Mary Smith was never one to back down from a challenge. Her father’s health may be failing, but their dairy farm was her mother’s dream, and Mary will do whatever it takes to keep her father from selling it—even if it means sneaking off to the next town to earn money by playing the piano in a questionable establishment. No one seems to understand why home is so important to her, least of all her childhood nemesis who’s just wandered back into town.
When injured Texas Ranger Luke Thomas is forced to return to Pine Creek, Washington, he’s hailed as a hero and thrust into the town’s first race for sheriff. But no one knows the secret he carried to Texas, nor the secret he’s brought home. Setting his perfect aim on returning south, he refuses to get tied down by the town’s admiration, his brother’s disapproval, or the spirited, hardworking dairy girl who’s less annoying than he remembers.
But strange things are happening at the Smith dairy and in Pine Creek, and Luke’s instincts tell him Mary is in far more trouble than she realizes. One thing is certain: “home” is about to get more complicated for them both.
“This was a super cute story full of wit and banter but also full of really open and honest feelings from the characters. I loved the theme of forgiveness, but I also loved the idea that you don’t always end up where you think you will and sometimes it is even better that way.”
Reviewer Denise Hershberger
“This is some good reading–one of those kind where you don’t want to put the book down until you finish it. . . trust me, this is a read-over. It was so well written–the story line is captivating from the very first sentence.”
Amazon Reviewer BookCrazy
A Letter to the Hero
Following is a letter I wrote to my hero Luke because sometimes heroes are stubborn and you need to have a sit-down with them:
You say you want adventure, yet you refuse to acknowledge the places you hide. Courage rules your actions, but cowardice, your heart. You got guts, grit, and a penchant for fun. I love you for that. But what about that fear to root? Your refusal to dig in and stay put? You’ve got issues there.

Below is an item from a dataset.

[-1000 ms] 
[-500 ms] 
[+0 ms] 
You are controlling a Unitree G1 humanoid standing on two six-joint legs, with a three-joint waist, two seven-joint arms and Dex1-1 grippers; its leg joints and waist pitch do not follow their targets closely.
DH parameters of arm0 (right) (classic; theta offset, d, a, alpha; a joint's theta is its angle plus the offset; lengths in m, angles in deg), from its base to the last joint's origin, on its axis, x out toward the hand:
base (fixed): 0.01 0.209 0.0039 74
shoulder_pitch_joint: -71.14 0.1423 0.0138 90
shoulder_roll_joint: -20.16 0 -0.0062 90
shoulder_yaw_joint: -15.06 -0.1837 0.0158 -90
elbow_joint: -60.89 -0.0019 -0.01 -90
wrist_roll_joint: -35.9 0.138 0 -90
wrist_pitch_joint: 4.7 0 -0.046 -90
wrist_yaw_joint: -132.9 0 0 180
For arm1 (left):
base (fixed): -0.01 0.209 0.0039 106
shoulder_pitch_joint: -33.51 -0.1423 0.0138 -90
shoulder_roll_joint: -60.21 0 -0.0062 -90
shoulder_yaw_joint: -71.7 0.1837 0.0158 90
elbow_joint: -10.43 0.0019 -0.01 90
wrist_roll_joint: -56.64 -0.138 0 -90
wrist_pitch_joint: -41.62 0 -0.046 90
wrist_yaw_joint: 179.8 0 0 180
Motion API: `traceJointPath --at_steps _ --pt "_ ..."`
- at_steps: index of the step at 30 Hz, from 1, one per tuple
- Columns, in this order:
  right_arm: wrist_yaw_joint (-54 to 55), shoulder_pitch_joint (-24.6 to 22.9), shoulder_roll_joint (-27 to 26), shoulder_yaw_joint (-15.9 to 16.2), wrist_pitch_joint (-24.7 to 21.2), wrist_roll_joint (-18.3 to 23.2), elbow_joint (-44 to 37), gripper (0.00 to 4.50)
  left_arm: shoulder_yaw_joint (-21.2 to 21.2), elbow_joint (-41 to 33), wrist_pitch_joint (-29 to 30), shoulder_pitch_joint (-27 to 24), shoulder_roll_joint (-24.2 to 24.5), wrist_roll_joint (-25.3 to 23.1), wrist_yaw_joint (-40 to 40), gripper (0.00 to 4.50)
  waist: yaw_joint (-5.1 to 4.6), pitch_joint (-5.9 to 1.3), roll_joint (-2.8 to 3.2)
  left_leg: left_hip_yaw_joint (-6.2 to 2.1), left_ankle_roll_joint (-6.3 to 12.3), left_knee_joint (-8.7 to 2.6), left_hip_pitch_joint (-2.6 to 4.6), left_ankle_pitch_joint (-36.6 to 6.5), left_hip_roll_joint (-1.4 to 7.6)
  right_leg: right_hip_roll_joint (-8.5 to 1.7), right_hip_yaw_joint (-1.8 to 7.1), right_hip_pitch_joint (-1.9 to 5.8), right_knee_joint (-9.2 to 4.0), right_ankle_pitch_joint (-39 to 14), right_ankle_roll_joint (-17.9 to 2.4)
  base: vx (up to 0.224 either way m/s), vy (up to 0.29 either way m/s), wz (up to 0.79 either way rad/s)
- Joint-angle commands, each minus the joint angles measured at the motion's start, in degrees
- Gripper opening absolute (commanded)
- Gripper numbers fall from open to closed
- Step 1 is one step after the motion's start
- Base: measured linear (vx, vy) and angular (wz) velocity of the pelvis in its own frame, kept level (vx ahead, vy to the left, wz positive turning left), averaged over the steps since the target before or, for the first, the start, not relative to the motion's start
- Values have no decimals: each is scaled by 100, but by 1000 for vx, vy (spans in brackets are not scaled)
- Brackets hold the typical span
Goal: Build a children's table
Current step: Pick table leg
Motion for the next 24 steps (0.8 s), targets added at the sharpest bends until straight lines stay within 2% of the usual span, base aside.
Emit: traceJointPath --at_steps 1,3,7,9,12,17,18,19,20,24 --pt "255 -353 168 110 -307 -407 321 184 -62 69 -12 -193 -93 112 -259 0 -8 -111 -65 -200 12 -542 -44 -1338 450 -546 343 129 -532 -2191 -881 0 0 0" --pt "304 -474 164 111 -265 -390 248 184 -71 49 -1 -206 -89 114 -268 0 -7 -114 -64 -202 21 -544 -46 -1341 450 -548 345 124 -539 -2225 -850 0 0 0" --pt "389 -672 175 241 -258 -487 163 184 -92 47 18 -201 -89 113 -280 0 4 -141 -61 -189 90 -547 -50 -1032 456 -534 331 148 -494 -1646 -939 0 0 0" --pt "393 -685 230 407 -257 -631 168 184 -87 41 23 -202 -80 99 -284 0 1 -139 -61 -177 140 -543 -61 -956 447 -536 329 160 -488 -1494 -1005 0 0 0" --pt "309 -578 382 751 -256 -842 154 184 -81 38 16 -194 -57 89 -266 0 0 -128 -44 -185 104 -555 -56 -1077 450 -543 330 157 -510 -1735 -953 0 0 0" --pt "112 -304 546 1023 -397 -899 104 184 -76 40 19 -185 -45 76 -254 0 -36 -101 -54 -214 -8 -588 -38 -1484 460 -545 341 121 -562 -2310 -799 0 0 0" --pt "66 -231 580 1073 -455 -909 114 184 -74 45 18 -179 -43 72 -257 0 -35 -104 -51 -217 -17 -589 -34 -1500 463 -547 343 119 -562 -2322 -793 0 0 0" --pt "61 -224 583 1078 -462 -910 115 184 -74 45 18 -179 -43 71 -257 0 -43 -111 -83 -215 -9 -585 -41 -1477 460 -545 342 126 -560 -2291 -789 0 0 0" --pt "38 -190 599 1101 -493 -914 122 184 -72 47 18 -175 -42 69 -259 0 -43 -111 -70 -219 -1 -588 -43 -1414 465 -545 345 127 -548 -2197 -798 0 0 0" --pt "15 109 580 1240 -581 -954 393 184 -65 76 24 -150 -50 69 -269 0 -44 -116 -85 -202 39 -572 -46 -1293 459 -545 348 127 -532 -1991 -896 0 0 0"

Don’t worry. I know where you’re going to end up, and it’s a strong place. I just don’t know how to get you there. I keep asking myself what it’s going to take for you to admit your inability to keep your heart in one place. To settle it down and rest it. To find true home—and I don’t mean four walls and a roof. I don’t even mean Pine Creek (though the people really want you to be part of them).
I can hear you arguing with me, asking me why I’m picking on you when Mary has issues, too. Oh, I know. She’s a lively one with a mouth that shoots faster than your guns. Her idea of home is what’s right in front of her, the dream her Mama passed on to her. You keep telling her she needs to let go.
Ironic thing is, you don’t know how to hold on. That chasing after justice that keeps you busy? It’s your excuse, your way to feel good about yourself while you wander and refuse to face the loneliness. Or dare I say, abandonment?
You’re going to be let down again, and you’re not going to like it. Then what? Where will you run?
Home. That’s where.
And I can’t wait for you to find the surprise that’s waiting. Not only the faithfulness of your Heavenly Father but her love, the one that said your hair looked like someone turned you upside down and swept the floor with it.
You’re going to be able to hold her hand. I know that shocks you. You’re going to want to hold her hand because she’ll need you to.
Mark my words. I never miss (remember, you said that about your aim?).
Yours through thick and thin,
The woman who’s voicing your story on the page
Thoughts on Home
As I’ve wrestles with this story, this post on Ann Voskamp’s blog offered great encouragement to me.
Another source of inspiration has been Roots and Sky: A Journey Home in Four Seasons, by Christie Purifoy.